Experiment

VibeVoice-ASR

Software-generated speech systems have made rapid progress in recent years, producing natural, high-fidelity audio for short, single-speaker utterances. However, existing approaches still struggle when scaling to long-form, multi-speaker conversations—such as podcasts or multi-character audiobooks—where natural turn-taking and contextual continuity are essential. While traditional systems can concatenate individual utterances to simulate dialogue, this often results in disjointed or unstable outputs.

 

To address this challenge, researchers introduce VibeVoice ASR, a unified speech‑to‑text model designed to transcribe up to 60 minutes of continuous audio in a single pass, while producing rich, structured output that captures who said what, and when.

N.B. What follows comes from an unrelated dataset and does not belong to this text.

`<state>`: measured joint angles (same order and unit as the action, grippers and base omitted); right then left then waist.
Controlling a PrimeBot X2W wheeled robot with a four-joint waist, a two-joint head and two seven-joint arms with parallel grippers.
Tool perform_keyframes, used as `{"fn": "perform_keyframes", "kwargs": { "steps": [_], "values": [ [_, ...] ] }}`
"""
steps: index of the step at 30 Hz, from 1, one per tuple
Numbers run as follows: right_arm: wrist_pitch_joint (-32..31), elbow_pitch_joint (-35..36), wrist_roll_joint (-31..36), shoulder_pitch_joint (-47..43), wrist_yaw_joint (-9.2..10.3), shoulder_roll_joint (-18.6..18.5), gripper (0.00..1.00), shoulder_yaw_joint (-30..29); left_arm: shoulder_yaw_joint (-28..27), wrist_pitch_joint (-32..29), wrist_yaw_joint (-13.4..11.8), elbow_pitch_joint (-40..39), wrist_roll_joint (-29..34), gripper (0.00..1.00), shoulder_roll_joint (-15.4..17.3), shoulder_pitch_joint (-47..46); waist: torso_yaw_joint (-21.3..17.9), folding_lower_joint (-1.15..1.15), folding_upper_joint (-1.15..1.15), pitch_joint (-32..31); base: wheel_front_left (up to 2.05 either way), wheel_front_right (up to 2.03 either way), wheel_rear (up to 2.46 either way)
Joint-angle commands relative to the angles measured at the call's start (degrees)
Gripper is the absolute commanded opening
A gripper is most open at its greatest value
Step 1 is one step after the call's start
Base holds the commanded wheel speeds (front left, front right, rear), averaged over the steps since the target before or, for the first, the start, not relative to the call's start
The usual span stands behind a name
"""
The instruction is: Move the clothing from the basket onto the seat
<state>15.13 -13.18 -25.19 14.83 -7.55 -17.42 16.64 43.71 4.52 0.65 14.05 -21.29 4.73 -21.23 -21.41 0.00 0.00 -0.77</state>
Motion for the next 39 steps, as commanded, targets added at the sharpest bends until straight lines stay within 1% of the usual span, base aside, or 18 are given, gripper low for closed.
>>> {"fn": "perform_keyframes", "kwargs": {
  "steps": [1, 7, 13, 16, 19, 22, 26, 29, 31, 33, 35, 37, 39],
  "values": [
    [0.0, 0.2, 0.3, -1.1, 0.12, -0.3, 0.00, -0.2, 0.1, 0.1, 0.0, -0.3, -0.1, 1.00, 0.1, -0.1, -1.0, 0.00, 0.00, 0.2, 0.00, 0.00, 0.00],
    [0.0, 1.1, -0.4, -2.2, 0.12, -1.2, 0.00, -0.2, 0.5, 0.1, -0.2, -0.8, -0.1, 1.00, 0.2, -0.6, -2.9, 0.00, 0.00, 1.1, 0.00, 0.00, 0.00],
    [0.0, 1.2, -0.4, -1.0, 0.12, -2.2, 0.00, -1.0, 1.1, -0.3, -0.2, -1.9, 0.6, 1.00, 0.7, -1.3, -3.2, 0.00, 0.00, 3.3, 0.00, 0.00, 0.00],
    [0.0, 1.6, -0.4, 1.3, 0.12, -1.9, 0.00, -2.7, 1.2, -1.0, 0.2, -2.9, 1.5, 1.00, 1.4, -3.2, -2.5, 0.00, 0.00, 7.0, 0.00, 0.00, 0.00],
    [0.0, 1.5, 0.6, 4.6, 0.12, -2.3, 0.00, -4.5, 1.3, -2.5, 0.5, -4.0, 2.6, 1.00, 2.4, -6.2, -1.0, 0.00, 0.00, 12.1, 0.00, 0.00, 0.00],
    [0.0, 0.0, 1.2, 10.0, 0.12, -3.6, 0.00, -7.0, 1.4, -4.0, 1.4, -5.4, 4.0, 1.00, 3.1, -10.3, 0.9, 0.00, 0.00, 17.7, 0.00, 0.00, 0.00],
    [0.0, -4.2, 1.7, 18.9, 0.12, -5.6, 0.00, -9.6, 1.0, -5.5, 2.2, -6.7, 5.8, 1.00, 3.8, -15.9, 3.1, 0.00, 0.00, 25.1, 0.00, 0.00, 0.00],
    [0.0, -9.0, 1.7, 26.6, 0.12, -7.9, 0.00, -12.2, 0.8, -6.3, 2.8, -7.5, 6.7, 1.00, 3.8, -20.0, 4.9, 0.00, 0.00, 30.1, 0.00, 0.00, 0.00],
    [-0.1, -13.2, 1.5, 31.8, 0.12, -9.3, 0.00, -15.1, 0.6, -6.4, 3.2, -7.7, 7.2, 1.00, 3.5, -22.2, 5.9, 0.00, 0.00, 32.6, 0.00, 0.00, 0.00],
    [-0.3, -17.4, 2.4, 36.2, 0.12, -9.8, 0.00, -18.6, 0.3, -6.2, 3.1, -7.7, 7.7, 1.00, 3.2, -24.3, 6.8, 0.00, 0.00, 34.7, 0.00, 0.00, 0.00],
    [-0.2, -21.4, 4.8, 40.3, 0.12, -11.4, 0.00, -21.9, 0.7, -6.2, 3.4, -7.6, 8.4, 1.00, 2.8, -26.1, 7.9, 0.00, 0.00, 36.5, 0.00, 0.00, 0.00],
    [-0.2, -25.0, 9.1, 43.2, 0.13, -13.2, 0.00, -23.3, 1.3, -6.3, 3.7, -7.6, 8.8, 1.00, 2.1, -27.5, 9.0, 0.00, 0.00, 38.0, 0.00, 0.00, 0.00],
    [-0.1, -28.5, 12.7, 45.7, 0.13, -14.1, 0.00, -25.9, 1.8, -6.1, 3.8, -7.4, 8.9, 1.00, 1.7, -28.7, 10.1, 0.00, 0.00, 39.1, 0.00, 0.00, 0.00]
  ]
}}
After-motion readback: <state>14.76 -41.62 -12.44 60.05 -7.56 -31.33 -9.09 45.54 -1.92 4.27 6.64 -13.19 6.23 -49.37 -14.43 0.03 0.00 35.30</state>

Built by Microsoft Research, and trained to produce structured transcriptions reliably, VibeVoice ASR represents a new approach to speech recognition—one that treats long‑form audio understanding as a first‑class problem rather than a collection of stitched‑together steps.

 

VibeVoice ASR moves beyond traditional automatic speech recognition pipelines by unifying transcription, speaker diarization, and timestamping into a single model and a single inference pass. Instead of slicing audio into short segments and reconciling results afterward, the model processes long recordings holistically, preserving global context across the entire conversation.